Hauptziel des Konsultationsdokuments ist, eine breite Debatte über die Unternehmensführung anzuregen. Michel Barnier, Kommissar für Binnenmarkt und Dienstleistungen, beabsichtigt damit die Unternehmenskultur zu verändern, um eine bessere Unternehmensführung zu fördern und dadurch  die Wettbewerbsfähigkeit europäischer Unternehmen zu steigern. Die Finanzkrise hat deutliche Mängel in der Unternehmensführung aufgedeckt, insbesondere im Bankensektor. Es bestehen erhebliche Unterschiede zwischen den einzelnen EU-Mitgliedstaaten in Bereichen, in denen der Verhaltenskodex auf nationaler Selbstregulierung basiert. Aufgrund der wachsenden Bedeutung von grenzüberschreitenden Investitionen und Handel verfolgt die Kommission das Ziel, mit einem stärkeren EU-weiten Regelwerk die bestehenden nationalen Kodizes zu ergänzen. Das Grünbuch richtet sich an alle börsenkotierten Unternehmen.

Verwaltungsrat als Thema
Das Grünbuch ist in drei Kapitel unterteilt und behandelt hauptsächlich Fragen zur Verbesserung der Vielfalt und Funktionsweise des Verwaltungsrates sowie der Überwachung und rechtlichen Durchsetzung bestehender nationaler Verhaltenskodizes. Dazu kommt die Steigerung einer aktiveren Mitwirkung der Aktionäre an den Entscheidungen des Unternehmens. Das Grünbuch weist darauf hin, dass die Zusammensetzung des Verwaltungsrates der Geschäftstätigkeit angepasst sein muss. Um den nötigen Sachverstand sicherzustellen, wird das Festlegen von Anforderungsprofilen vorgeschlagen. So kann sichergestellt werden, dass auch Finanz- und Marketingkompetenzen im Verwaltungsrat vorhanden sind. Da erwiesen sei, dass Frauen unterschiedliche Führungsstile haben, an mehr Verwaltungsratssitzungen teilnehmen und eine positive Korrelation zwischen der Frauenvertretung und der Leistung des Unternehmens besteht, sei ein Gleichgewicht der Geschlechter im Verwaltungsrat anzustreben. Quoten reichten aber nicht aus, wenn die Unternehmen nicht auch eine Diversitätspolitik einführten.
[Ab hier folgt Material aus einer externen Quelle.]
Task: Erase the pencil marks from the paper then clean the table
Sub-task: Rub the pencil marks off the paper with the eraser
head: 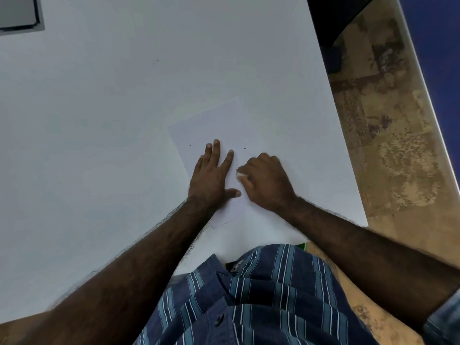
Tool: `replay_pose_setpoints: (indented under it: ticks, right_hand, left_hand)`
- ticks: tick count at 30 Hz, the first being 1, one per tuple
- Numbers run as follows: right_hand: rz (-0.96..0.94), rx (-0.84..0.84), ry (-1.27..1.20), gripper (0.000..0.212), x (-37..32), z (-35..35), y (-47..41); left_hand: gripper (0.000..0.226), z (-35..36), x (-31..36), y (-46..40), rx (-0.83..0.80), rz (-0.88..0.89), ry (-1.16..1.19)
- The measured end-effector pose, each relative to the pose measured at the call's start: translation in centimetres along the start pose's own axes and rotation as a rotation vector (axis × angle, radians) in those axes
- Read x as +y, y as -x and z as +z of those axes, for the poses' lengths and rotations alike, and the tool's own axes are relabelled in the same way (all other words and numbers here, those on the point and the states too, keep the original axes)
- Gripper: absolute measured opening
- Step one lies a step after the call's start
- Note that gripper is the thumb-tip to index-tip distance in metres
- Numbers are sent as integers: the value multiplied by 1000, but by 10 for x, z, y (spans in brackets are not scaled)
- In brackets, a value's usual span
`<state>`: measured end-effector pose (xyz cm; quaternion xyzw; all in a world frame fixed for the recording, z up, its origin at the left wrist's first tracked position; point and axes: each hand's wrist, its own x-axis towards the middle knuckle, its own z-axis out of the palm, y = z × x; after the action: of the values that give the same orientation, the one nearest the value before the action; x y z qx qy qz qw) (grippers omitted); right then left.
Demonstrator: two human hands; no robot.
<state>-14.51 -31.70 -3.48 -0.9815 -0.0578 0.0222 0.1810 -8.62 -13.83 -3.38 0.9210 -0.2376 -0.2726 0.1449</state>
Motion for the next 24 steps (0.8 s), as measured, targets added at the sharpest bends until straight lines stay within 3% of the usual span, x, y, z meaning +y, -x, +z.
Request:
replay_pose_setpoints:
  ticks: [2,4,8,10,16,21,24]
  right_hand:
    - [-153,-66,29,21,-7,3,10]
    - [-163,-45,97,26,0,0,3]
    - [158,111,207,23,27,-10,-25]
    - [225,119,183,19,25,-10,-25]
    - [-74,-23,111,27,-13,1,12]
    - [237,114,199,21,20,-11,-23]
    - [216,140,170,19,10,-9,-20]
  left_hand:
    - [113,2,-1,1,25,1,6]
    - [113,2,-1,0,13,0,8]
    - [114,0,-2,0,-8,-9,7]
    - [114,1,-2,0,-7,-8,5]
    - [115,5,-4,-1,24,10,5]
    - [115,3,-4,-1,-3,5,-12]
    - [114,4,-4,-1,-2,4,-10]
Die internationale Zusammensetzung des Verwaltungsrates wiederum hängt von der Tätigkeit des Unternehmens und der geographischen Verbreitung zusammen.

Transparenz nationaler Verhaltenskodizes
Das letzte Kapitel konzentriert sich zum einen auf Ansätze zur Verbesserung der Transparenz nationaler Verhaltenskodizes und zum anderen auf die Stärkung des «Einhaltungs- oder Erklärungs-Prinzips» (comply or explain), das nun an seine Grenzen gestossen ist. Die Praxis hat gezeigt, dass Erklärungen der Unternehmen über Gründe der Nichterfüllung ihrer selbst aufgestellten Regeln eher unbefriedigend sind. Die Kommission prüft daher, ob es einer besseren Überprüfung der Regelumsetzung bedarf.

Bei einer Revision des Swiss Code of Best Practice («Swiss Code») wäre zu prüfen, ob die im Grünbuch der Kommission vorgestellten Ansätze zum Thema Corporate Governance nicht auch Anregungen für die Schweiz enthalten.